I- A cessionária num contrato de cessão de exploração comercial que celebrou com uma cooperativa que, depois, se transformou em sociedade comercial anónima e, depois disto, denunciou aquele contrato, tem legitimidade para pedir judicialmente a declaração de nulidade da transformação estatutária da cedente de cooperativa em sociedade comercial anónima, já que o interesse para tal lhe advém do facto de, a proceder aquele pedido, ser discutível a denúncia do contrato de cedência em que foi parte, isto embora não peticione cumulativamente a ineficácia da denúncia.

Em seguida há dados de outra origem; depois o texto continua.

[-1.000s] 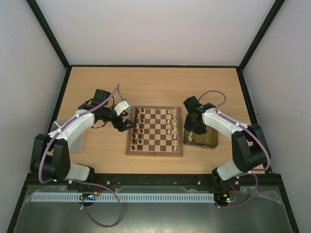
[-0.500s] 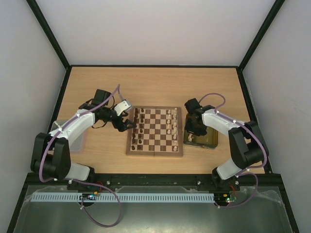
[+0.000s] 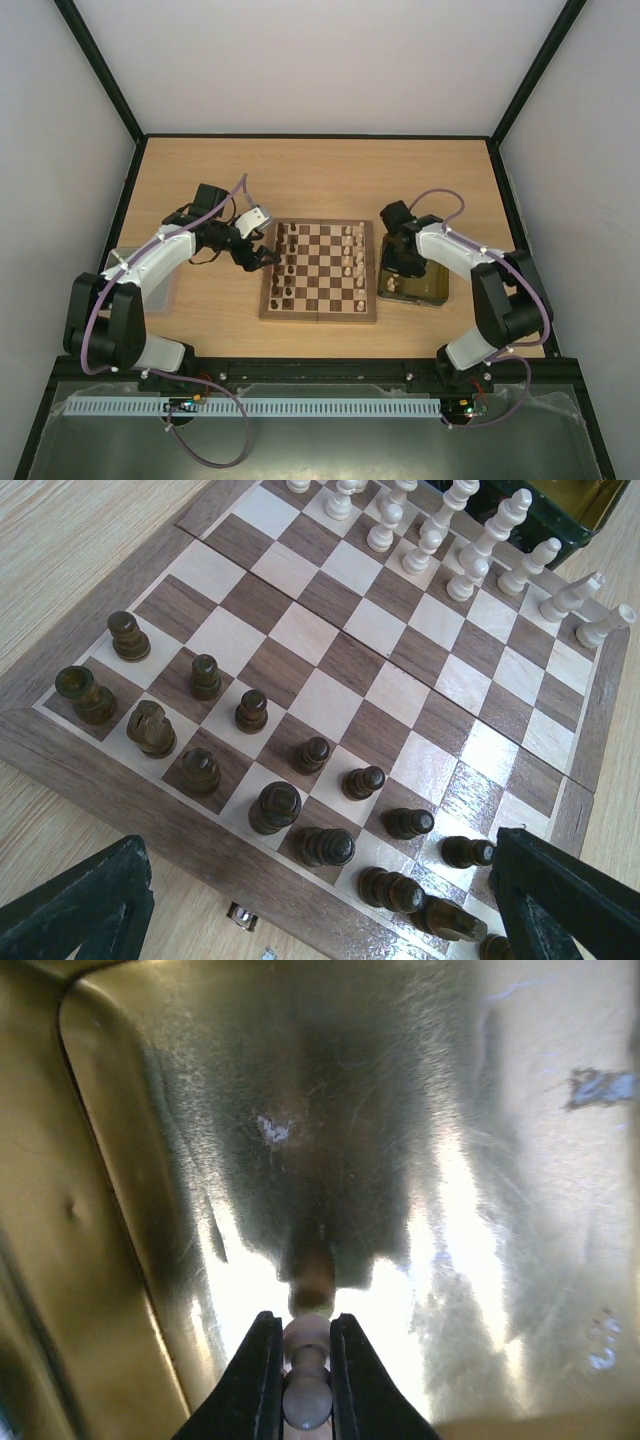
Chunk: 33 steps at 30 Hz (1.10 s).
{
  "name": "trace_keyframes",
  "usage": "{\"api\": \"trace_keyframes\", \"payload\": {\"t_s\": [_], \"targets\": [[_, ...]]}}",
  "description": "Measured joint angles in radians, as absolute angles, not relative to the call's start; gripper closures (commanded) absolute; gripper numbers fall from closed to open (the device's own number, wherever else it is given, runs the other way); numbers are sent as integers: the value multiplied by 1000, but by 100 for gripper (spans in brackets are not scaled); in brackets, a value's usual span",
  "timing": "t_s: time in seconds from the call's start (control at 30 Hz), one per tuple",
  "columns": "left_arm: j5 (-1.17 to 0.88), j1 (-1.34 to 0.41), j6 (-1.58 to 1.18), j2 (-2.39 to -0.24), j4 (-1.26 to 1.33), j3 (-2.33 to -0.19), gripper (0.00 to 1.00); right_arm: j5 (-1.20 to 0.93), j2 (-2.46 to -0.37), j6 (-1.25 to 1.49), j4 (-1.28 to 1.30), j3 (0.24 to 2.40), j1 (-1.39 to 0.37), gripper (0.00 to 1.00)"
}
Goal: Set up the chess pieces on the board
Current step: Pick up the chess piece from the storage box, then place the chess piece on the chessboard.
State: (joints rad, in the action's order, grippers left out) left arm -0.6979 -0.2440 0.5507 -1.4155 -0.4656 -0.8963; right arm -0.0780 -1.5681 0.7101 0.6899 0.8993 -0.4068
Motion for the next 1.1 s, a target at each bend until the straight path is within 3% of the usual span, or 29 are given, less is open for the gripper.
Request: {"api": "trace_keyframes", "payload": {"t_s": [0.43,0.7,1.1], "targets": [[-697,-253,551,-1415,-466,-896,8,9,-1393,719,857,1104,-484,98],[-691,-255,551,-1415,-466,-896,8,9,-1419,772,897,1204,-706,98],[-668,-255,546,-1415,-458,-896,8,-26,-1509,818,886,1189,-847,98]]}}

II- As cooperativas não são sociedades e, mesmo que o fossem, não constariam da estatuição do artigo 980 do Código Civil.
III- As cooperativas, visto que não revestem qualquer dos tipos consagrados no Código das Sociedades Comerciais, nem são sociedades constituidas ao abrigo do artigo
980 do Código Civil não podem converter-se em sociedades comerciais, devendo entender-se que a alusão do artigo 86, número 1, alínea d), do Código Cooperativo e do artigo 4, alínea d), do Código de Registo Comercial à transformação, fusão e cisão das cooperativas se circunscreve ao âmbito das cooperativas, conclusão esta que resulta da evolução do nosso sistema constitucional e legal posterior à Constituição de 1976 e ainda ao regime legal da extinção e dissolução das cooperativas, designadamente do destino dos seus bens; é, por isso, nula a transformação de uma cooperativa em sociedade anónima operada na vigência do Código Cooperativo a cujo regime aquela cooperativa se submeteu, embora constituida no domínio de legislação anterior.